Finally, in May 2019 McConnell told various groups he would completely ignore his own reasoning for not bringing Obama’s nominee to the floor (Supreme Court nominees should not be considered in a Presidential election year) if a Supreme Court position became available in an election year of President Trump. This, of course, came to pass with the death of Justice Ruth Bader Ginsburg on September 18, 2020. At that point, not only was it truly within the election “season”, but millions of absentee ballots had already been cast. Justice Amy Coney Barrett was confirmed just 8 days before the official election day—an election in which Republicans indisputably lost both the White House and the Senate.

President Donald Trump and Supreme Court Associate Justice Clarence Thomas listened as Amy Coney Barrett delivered remarks during her swearing-in ceremony as Associate Justice on October 26, 2020. Official White House Photo and description by Andrea Hanks, THE WHITE HOUSE FROM WASHINGTON, DC, Public domain, via Wikimedia Commons.

Those actions were done with the malicious intent of personal Party gain and had nothing to do with just fulfilling the roles and responsibilities as laid out by the Constitution. And based upon the quote above and the rest of the interview, McConnell is already prepared to do the exact same and even more in the future. Not taking up legislation within a required timeframe, ignoring the Executive Branch’s ability to bring an item to the Senate Floor, pushing bills through below an acceptable threshold, and capriciously changing rules in order to create a loophole around the intent of the Constitution—these are all in the McConnell playbook.

While these acts may be unscrupulous, unethical, contemptible, anti-democratic, and anti-American, they are not against the Constitution!

Reading the Constitution as written, McConnell has done no wrong. He has worked within the framework of the law and manipulated it to his favor. Those like McConnell—whether Republican, Democrat, or otherwise—would also be within their rights to do exactly the same thing or something similar. Many have promised to do so, and others already have done so in the past. For example, in 2014 the Senate was controlled by Democrats while the House of Representatives was in the hands of Republicans. By July 2014, the latter were complaining loudly to the press about the over 300 bills the House had passed but the Senate had not taken up under the tutelage of Majority Leader Harry Reid (D-NV), building a “legislative graveyard” of his own.

And they were exactly right! Sure, those bills stood almost no chance to pass the Senate and—even if they did—would surely have been vetoed by President Obama. But that is not the job of the leaders of these chambers; the job of Congresspeople is only to fashion and vote on bills, not to use legislative tools to avoid doing what they are Constitutionally obligated to do. Most certainly, their job is not to create never ending gridlock.

Outside the United States Capitol Building in Washington, D.C. where Congress meets and theoretically creates law. Photo by J.P. Prag on December 28, 2019.

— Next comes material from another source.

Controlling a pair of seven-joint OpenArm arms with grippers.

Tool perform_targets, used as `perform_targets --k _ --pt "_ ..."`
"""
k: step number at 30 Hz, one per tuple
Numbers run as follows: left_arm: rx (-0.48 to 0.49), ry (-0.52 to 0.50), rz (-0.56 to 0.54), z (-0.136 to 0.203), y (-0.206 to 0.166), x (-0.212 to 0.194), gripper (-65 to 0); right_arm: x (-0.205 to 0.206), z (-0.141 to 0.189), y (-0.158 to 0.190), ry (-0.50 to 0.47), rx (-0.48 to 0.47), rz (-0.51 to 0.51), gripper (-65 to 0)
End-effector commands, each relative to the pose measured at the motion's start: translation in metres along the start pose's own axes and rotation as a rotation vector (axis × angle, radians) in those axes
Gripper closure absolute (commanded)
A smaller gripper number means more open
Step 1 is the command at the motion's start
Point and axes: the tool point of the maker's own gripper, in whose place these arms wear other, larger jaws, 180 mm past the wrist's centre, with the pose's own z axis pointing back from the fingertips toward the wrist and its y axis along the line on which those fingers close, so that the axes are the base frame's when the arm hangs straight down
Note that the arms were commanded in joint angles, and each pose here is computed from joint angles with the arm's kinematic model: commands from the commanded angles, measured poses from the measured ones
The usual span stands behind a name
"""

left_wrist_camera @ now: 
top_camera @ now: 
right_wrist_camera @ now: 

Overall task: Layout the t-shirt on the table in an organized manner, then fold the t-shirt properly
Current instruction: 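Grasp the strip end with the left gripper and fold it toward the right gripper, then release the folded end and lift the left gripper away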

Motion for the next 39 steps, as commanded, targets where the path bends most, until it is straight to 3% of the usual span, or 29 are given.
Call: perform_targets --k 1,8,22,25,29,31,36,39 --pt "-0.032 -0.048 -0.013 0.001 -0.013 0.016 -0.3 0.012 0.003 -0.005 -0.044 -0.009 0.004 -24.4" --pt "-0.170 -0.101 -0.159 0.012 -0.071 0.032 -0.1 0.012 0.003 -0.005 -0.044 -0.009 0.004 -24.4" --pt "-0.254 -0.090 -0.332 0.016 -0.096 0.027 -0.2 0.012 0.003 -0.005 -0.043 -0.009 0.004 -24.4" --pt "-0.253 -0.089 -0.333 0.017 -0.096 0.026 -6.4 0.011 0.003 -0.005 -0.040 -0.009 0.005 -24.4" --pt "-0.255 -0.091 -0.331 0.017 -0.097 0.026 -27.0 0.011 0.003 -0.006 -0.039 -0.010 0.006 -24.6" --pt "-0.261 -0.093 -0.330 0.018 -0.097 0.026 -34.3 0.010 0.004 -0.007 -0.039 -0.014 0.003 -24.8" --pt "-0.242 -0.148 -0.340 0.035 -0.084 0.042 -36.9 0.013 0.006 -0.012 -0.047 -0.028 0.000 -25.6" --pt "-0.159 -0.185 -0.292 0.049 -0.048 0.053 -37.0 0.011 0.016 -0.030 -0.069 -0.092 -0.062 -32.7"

Actions like these are not in the interests of the people of the United States; they are designed to benefit a single Party’s power. Now, a Party may be doing what it thinks is best for all people, but unfortunately Congress is not a representation of the will of the people. We have discussed that in the previous two chapters, so for now let us focus on how to make the legislature we have function with a modicum of normalcy and efficiency.

» SQUARE PEGS AND ROUND HOLES

There is no doubt that Congress has become broken from the simple fact that so little legislation gets through; there is more time spent on using the made-up rules of Congress as weapons and technicalities than on organization and process; and that the items that do pass often are going through only on Party lines or a thin margin with the other Party involved. With few to no individually minded Congresspeople thinking of their constituents instead of their own Party politics, we are in an era of stall and go-go-go that ebbs only as one Party receives a small level of control of both chambers of Congress and the Presidency.

This is no way to govern.

The Constitution of the United States does not lay out any specific processes about how the House of Representatives and the Senate should work. Instead, it explicitly leaves those decisions up to the individual chambers. All of the rules, procedures, and methods of passing a law are all made up and could be thrown away at any time. Yet, all those measures not only continue to exist, they have become endemic tools and weapons to be used for political purposes instead of the function as laid out by the Constitution: to pass laws.

The only thing stopping Congress from fixing inequities in how it is set up is Congress itself.

While some may want to nitpick over slight adjustments within the existing framework, it is truly past time to consider the indifference of the Constitution to be a detriment. Further ways of skirting the letter of the law continue to be implemented despite the chilling effects on democracy. To end the tyranny of one person or a few select people having such vast controls, Congress needs Constitutionally enforced Amendments to act in benefit of the nation and not in benefit of individual members or their Parties.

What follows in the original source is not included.